Causes of Preeclampsia

The exact cause of preeclampsia involves several factors which begin in the placenta. Early in pregnancy, new blood vessels develop and evolve to efficiently send blood to the placenta, but in women with preeclampsia, these blood vessels don’t seem to develop or function properly. They’re narrower than normal blood vessels and react differently to hormonal signaling, which limits the amount of blood that can flow through them.

Causes of this abnormal development may include:

  • Insufficient blood flow to the uterus
  • Damage to the blood vessels
  • A problem with the immune system
  • Certain genes

Risk Factors of Preeclampsia

Factors that can increase the chance of preeclampsia include:

  • History of preeclampsia: An individual with a personal or family history of preeclampsia increases the person’s risk of having it.
  • Chronic hypertension: A person that has chronic hypertension has a higher risk of developing preeclampsia.
  • First pregnancy: The risk of developing preeclampsia is highest during the first pregnancy.
  • New paternity: Each pregnancy with a new partner increases the risk of preeclampsia more than does a second or third pregnancy with the same partner.
  • Age: The risk of preeclampsia is higher for very young pregnant women as well as pregnant women older than 35.
  • Race: Black women have a higher risk of developing preeclampsia than women of other races.
  • Obesity: The risk of preeclampsia is higher for people that are obese.
  • Multiple pregnancies: Preeclampsia is more common in women who are carrying twins, triplets, or other multiples.
  • Interval between pregnancies: Having babies less than two years or more than 10 years apart leads to a higher risk of preeclampsia.
  • History of certain conditions: Having certain conditions before pregnancy such as chronic high blood pressure, migraines, type 1 or type 2 diabetes, kidney disease, or lupus increases the risk of preeclampsia.
  • In vitro fertilization: The risk of preeclampsia is increased if the baby was conceived with in vitro fertilization.

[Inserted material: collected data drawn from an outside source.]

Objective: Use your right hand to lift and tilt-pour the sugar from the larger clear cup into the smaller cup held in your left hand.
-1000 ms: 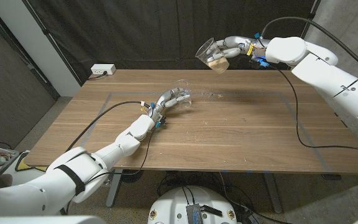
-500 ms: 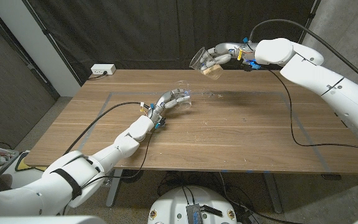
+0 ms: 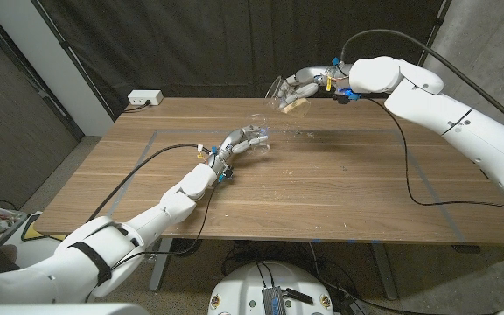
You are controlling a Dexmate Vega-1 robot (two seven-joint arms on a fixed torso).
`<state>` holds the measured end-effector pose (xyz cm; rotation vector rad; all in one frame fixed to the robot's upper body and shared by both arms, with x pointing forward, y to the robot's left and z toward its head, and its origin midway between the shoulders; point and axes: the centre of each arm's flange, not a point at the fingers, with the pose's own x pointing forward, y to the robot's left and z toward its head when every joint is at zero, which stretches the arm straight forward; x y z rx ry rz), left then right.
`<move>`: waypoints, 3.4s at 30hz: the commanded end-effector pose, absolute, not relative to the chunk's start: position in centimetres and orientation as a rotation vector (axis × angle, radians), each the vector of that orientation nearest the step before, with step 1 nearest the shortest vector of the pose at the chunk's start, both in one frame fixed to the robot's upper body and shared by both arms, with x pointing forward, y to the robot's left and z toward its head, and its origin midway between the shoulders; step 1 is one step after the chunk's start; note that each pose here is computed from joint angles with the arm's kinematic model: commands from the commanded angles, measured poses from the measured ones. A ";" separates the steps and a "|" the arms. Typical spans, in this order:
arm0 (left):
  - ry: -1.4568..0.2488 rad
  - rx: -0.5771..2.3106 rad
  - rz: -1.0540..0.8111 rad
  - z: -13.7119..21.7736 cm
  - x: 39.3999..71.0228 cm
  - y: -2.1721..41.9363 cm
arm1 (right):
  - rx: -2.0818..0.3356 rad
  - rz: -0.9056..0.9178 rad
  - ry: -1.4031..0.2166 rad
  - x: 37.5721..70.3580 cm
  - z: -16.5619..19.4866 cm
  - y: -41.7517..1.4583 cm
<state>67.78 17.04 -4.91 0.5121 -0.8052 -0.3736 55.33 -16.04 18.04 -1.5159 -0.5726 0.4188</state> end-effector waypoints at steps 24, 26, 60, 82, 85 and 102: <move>-0.791 0.512 -0.379 -4.9 68.2 16.7 | -1.811 0.375 -0.524 56.0 16.6 -12.5; -0.790 0.513 -0.382 -4.9 68.3 16.6 | -1.818 0.373 -0.522 56.0 16.6 -12.3; -0.634 0.576 -0.441 -6.4 71.1 14.6 | -1.977 0.353 -0.493 56.2 18.6 -9.2; -0.627 0.618 -0.449 -6.2 71.3 13.8 | -2.081 0.239 -0.525 55.7 19.3 -8.4; -0.626 0.619 -0.452 -6.2 71.3 13.8 | -2.107 0.220 -0.528 55.6 19.1 -8.3; -0.647 0.619 -0.451 -6.2 71.0 14.0 | -2.191 0.169 -0.552 55.5 18.0 -7.7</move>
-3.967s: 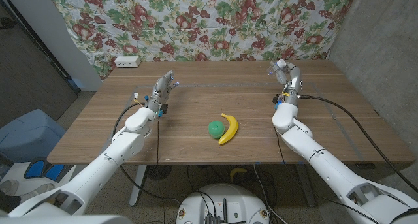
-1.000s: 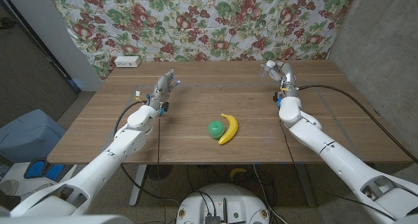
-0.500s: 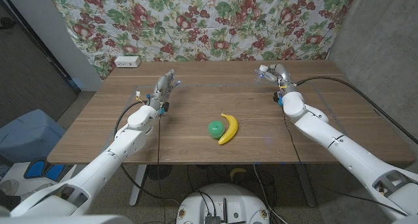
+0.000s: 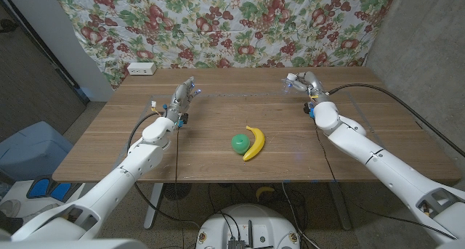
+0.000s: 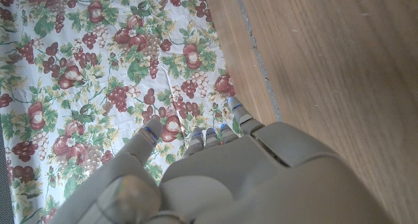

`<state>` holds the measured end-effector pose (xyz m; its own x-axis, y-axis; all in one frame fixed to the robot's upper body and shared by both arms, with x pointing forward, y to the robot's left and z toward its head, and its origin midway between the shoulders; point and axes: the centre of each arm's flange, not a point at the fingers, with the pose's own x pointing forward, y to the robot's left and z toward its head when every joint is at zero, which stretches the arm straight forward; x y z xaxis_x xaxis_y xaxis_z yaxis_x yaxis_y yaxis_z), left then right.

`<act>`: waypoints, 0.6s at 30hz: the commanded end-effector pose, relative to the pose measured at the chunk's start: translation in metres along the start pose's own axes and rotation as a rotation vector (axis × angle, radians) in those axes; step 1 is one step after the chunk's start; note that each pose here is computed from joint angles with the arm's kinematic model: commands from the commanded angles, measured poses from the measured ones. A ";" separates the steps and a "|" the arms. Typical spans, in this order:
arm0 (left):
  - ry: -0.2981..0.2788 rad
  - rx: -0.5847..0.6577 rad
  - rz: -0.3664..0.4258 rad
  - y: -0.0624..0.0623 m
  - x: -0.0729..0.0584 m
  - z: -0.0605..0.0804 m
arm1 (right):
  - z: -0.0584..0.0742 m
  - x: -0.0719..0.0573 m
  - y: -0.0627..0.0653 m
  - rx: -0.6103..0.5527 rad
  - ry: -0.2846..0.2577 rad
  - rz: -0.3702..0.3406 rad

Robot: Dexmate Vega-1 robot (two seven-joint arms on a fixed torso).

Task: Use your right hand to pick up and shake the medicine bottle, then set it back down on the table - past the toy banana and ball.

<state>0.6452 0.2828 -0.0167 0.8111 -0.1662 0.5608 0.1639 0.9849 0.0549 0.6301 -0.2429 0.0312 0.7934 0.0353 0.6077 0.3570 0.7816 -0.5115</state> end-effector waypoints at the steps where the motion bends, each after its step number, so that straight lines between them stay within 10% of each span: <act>1: 0.000 0.006 0.001 -0.002 -0.002 0.001 | 0.004 -0.007 0.011 -0.073 -0.027 -0.120; 18: -0.001 0.009 0.001 -0.006 -0.004 0.003 | 0.000 -0.011 0.038 -0.255 -0.044 -0.189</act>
<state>0.6418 0.2801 -0.0162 0.8104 -0.1658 0.5619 0.1598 0.9853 0.0602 0.6325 -0.2223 0.0131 0.7318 -0.0337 0.6807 0.5141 0.6828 -0.5190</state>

Signs and Symptoms of Preeclampsia

Some women do not experience any symptoms. So it is important to always have regular blood pressure checks and urine tests during pregnancy.

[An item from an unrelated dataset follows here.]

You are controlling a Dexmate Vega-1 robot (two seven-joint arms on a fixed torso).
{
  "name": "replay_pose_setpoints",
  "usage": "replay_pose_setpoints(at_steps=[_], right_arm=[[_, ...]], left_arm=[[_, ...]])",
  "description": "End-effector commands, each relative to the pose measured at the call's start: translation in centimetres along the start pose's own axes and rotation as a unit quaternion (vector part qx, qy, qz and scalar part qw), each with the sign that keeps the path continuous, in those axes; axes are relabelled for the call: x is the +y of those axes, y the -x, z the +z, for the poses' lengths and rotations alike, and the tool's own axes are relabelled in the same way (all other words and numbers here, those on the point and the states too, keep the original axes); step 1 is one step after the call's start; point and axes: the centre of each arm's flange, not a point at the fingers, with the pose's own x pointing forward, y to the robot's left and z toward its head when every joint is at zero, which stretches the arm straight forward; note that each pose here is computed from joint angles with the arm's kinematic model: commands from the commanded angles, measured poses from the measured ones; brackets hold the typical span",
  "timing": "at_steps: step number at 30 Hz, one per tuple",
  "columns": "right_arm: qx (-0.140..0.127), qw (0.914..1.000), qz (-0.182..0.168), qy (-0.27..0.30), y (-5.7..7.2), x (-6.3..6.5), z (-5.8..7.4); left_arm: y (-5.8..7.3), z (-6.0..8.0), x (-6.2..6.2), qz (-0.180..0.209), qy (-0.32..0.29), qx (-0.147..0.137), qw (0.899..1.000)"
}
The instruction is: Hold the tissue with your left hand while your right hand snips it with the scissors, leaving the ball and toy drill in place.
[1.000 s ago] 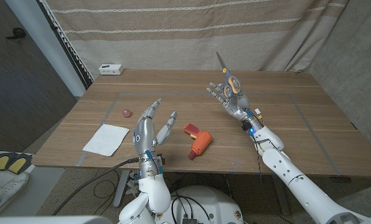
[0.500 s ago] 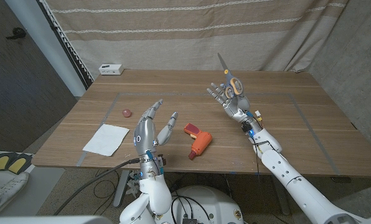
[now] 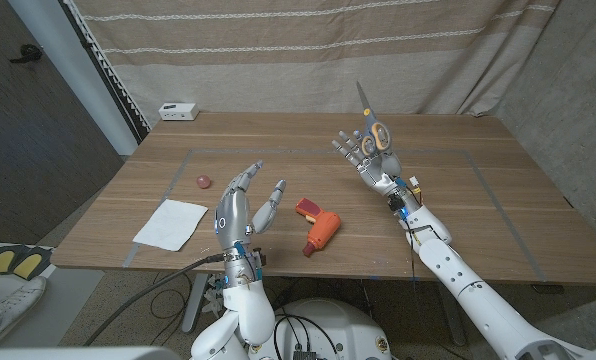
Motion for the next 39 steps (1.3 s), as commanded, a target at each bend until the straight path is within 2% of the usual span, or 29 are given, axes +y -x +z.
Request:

  • Blood pressure that exceeds 140/90mm Hg
  • Excess protein in the urine
  • Severe headaches
  • Changes in vision, including temporary loss of vision, blurred vision, or light sensitivity
  • Upper abdominal pain, usually under the ribs on the right side
  • Nausea or vomiting
  • Decreased urine output
  • Decreased levels of platelets in the blood.
  • Impaired liver function
  • Shortness of breath, caused by the presence of fluid in the lungs
  • Sudden weight gain and swelling (edema) particularly in your face and hands may occur with preeclampsia.

Diagnosis of Preeclampsia

For a woman to be diagnosed with preeclampsia, she must have had high blood pressure and one or more of the following signs after the 20th week of pregnancy:

  • Protein in urine (proteinuria)
  • A low platelet count in the blood
  • Impaired liver function
  • Signs of kidney problems other than protein in the urine
  • Fluid in the lungs (pulmonary edema)
  • New-onset headaches or visual disturbances
  • A blood pressure reading in excess of 140/90 mmHg

Tests needed to confirm the diagnosis include:

  • Blood tests: The doctor will order liver function tests, kidney function tests and also measure the platelets to confirm preeclampsia.
  • Urine analysis: Urine is collected for 24 hours, for measurement of the amount of protein in the urine. A single urine sample that measures the ratio of protein to creatinine, a chemical that’s always present in the urine, also may be used to make the diagnosis.
  • Fetal ultrasound: The doctor may also recommend close monitoring of the baby’s heart rate and growth, typically through ultrasound. The images of the baby created during the ultrasound exam allow the doctor to estimate fetal weight and the amount of fluid in the uterus (amniotic fluid).
  • Non-stress test or biophysical profile: A non-stress test is a simple procedure that checks how the baby’s heart rate reacts when the baby moves. A biophysical profile uses ultrasound to measure the baby’s breathing, muscle tone, movement, and volume of amniotic fluid in the uterus.

Treatment of Preeclampsia

The most effective treatment for preeclampsia is the delivery of the baby.  If it’s too early in pregnancy, the delivery may not be the best thing for the baby. Mother will be required to come for more frequent visits than normal with regular tests and close monitoring.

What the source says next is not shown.